*Work instruction*: What is the number of lines in the entries that contain the word "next"? Reply with that number only.

*Given records*:
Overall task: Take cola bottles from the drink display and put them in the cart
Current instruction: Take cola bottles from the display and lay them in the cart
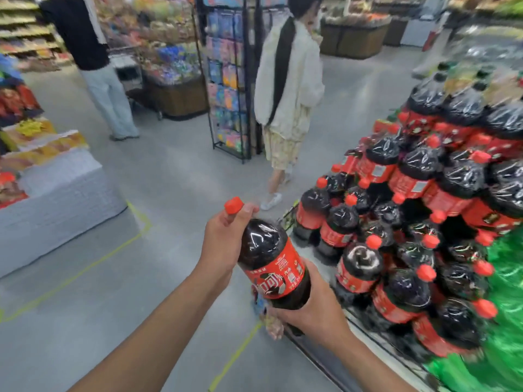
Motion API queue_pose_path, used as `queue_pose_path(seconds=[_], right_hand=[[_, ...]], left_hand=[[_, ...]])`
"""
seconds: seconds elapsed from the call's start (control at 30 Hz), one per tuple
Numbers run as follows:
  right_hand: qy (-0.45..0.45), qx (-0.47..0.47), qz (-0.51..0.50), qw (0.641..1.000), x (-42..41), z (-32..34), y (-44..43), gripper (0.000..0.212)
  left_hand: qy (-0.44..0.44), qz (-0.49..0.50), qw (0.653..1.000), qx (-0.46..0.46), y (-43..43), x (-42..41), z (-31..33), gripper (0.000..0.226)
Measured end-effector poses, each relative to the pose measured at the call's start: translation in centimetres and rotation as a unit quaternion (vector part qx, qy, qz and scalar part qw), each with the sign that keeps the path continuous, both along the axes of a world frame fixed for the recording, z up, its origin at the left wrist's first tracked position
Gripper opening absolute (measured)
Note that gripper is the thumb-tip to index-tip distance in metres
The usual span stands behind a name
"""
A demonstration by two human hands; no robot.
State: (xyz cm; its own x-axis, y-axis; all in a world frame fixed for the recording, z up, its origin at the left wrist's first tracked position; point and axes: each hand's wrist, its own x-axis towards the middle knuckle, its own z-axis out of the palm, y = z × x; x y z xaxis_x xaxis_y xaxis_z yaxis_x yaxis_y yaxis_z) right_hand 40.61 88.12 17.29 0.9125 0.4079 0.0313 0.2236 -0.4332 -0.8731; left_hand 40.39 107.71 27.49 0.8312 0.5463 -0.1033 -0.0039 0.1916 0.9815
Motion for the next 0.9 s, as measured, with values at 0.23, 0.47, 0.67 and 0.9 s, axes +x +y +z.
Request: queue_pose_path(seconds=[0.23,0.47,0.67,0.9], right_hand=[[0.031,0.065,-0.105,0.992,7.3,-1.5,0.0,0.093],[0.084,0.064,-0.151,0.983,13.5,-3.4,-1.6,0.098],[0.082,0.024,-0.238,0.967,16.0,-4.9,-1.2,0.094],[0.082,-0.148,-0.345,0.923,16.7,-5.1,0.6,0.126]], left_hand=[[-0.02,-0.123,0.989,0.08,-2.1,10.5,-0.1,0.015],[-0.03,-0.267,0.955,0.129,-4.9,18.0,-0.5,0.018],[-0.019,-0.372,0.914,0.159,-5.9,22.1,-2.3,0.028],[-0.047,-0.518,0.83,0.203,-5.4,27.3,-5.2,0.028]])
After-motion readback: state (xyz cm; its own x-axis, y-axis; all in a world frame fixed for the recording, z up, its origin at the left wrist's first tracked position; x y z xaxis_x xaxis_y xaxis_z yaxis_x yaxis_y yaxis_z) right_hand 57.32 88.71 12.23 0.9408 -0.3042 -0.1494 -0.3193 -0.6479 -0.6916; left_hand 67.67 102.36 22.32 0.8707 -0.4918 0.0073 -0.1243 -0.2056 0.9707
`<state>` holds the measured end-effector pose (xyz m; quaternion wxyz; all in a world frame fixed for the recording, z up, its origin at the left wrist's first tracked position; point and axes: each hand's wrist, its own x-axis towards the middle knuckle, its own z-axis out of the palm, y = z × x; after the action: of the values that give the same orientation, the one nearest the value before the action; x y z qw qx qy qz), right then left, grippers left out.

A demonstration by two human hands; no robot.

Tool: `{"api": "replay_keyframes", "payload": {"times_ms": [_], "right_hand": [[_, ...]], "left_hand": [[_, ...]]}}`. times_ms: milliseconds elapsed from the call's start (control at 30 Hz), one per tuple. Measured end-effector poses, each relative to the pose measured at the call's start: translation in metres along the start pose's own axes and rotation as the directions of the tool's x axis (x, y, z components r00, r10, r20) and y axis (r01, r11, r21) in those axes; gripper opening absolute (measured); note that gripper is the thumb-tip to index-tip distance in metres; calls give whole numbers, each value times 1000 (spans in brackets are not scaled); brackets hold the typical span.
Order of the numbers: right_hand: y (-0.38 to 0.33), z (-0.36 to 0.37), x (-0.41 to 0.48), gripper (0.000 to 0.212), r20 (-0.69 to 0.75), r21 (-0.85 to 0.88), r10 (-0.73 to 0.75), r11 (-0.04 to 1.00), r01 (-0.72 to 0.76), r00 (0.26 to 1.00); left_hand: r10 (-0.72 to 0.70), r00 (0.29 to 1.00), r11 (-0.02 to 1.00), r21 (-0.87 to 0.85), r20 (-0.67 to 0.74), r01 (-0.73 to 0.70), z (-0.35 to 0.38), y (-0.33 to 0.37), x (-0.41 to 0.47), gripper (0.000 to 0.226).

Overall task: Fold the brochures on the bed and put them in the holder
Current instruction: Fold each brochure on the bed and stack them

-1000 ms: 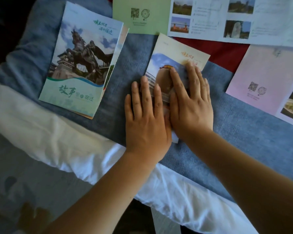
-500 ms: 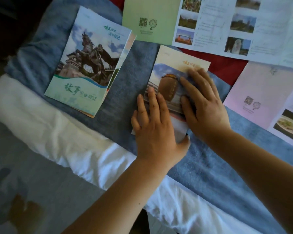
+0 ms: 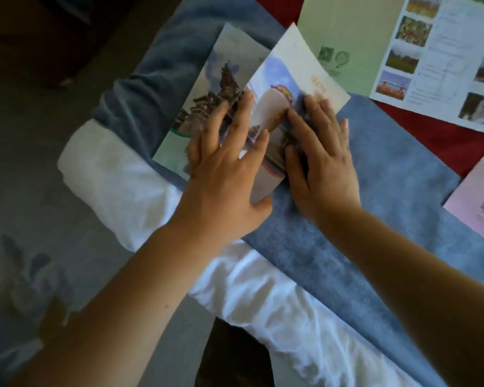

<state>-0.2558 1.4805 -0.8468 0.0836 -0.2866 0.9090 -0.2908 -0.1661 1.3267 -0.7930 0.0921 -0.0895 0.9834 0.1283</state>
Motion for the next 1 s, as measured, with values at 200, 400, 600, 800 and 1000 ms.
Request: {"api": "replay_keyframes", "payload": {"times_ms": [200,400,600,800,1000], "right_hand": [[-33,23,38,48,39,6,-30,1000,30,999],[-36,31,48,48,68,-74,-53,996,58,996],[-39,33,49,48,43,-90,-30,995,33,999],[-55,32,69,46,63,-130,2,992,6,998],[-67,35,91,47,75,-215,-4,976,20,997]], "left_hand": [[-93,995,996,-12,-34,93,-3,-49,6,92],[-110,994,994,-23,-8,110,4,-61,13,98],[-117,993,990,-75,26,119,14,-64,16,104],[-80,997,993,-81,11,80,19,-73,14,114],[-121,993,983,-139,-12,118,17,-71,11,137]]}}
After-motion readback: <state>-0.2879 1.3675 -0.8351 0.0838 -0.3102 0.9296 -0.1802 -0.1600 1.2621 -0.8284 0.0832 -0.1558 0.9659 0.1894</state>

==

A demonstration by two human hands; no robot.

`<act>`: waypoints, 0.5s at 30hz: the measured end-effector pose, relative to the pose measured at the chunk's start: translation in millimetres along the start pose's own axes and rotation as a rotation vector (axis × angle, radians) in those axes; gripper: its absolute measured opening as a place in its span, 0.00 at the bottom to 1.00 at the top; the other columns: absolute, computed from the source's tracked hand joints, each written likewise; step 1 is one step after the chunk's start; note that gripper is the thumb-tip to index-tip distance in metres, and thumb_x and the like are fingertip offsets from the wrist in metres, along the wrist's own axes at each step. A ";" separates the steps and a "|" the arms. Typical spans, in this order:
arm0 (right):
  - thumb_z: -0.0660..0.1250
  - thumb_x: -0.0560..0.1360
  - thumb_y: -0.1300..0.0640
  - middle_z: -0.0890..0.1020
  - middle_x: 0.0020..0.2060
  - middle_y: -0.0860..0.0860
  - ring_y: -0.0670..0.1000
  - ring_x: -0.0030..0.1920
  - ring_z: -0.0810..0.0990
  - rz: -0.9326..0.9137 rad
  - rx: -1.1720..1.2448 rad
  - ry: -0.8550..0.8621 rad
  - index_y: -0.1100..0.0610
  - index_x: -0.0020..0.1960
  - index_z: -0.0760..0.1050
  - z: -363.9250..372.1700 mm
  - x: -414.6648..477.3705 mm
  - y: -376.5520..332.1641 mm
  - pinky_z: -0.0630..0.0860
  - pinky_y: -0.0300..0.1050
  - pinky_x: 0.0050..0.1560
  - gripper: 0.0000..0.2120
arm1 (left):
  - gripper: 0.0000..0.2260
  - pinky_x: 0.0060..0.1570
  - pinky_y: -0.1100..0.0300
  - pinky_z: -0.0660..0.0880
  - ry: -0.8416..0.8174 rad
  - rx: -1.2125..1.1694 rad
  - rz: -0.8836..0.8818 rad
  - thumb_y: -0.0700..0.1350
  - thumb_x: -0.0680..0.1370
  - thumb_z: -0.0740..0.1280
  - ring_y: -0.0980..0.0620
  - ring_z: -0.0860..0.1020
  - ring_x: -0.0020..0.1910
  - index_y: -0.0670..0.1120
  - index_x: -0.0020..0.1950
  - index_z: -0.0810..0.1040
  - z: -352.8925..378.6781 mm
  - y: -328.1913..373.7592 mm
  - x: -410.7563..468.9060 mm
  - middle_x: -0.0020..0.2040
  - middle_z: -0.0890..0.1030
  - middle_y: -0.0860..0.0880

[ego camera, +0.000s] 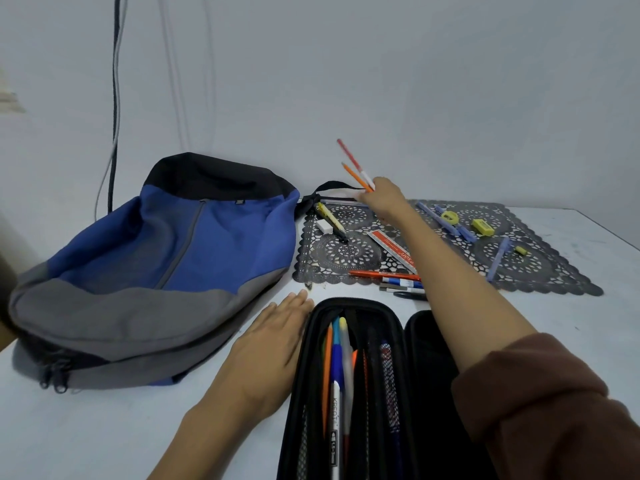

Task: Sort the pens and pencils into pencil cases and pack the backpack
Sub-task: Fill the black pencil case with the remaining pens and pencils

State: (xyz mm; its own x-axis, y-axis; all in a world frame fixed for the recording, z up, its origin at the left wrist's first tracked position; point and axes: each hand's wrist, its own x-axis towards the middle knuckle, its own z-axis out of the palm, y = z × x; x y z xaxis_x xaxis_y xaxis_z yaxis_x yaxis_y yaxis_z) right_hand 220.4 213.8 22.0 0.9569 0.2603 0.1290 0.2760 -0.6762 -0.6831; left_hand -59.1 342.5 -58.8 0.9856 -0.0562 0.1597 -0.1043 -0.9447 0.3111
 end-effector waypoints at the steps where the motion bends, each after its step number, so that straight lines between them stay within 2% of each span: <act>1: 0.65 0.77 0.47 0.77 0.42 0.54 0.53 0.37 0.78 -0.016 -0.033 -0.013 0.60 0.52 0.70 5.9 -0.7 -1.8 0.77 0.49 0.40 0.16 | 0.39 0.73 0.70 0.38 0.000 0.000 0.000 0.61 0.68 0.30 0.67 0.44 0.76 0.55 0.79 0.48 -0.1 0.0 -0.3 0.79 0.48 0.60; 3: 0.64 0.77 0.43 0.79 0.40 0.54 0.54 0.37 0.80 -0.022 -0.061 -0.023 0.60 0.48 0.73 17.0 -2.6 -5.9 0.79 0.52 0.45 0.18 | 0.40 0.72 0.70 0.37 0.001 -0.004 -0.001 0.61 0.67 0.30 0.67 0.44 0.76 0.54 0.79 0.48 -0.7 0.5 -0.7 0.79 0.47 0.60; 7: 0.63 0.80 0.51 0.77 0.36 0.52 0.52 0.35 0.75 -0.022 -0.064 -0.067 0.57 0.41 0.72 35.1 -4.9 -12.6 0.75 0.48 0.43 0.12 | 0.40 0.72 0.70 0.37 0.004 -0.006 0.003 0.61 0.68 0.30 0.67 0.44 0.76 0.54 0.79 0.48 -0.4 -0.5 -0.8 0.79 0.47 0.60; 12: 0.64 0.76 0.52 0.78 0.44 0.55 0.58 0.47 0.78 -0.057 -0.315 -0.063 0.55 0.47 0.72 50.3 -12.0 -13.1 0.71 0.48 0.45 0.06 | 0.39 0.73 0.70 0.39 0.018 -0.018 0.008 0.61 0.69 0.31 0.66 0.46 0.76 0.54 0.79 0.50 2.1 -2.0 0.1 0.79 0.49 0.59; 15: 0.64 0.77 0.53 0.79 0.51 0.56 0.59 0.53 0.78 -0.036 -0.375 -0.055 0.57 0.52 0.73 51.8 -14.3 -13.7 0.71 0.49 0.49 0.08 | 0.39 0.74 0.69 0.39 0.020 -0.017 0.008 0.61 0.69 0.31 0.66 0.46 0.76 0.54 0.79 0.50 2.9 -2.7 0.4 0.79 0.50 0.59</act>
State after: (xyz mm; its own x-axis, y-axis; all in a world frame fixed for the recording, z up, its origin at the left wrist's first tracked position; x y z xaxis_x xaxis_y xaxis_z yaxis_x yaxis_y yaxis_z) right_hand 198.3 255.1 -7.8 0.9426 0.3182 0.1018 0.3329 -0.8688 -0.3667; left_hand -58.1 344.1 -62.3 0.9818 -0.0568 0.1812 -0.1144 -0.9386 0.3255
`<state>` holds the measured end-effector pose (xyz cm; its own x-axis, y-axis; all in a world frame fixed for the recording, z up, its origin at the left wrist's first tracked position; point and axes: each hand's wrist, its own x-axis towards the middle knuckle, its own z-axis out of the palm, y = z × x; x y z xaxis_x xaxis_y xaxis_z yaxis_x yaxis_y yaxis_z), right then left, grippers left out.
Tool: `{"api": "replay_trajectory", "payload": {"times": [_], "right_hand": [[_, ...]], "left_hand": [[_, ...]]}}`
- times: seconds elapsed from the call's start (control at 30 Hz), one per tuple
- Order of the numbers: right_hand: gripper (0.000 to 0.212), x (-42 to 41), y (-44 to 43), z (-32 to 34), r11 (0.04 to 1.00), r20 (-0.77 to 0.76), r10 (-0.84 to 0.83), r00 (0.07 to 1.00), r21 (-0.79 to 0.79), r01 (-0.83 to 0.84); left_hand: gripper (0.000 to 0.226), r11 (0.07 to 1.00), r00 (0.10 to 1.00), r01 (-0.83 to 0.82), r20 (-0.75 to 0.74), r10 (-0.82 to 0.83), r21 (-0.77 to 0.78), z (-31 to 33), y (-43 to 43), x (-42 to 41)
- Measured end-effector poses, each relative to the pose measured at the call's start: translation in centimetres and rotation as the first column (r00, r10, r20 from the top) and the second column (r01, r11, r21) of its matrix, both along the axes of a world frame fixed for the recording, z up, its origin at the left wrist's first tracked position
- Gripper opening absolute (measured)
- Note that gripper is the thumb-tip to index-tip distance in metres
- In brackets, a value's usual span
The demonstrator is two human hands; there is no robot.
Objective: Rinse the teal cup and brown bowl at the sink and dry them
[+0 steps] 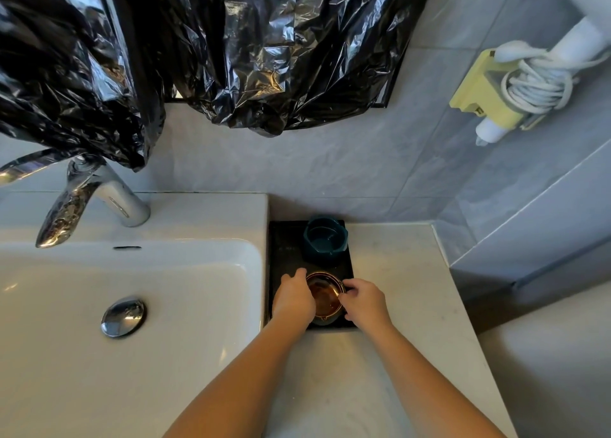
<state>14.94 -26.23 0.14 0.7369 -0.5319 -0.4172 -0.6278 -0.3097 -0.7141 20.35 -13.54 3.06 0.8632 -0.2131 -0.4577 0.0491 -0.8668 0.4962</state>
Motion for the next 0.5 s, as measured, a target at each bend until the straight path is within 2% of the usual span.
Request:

*Response to this exercise*: 3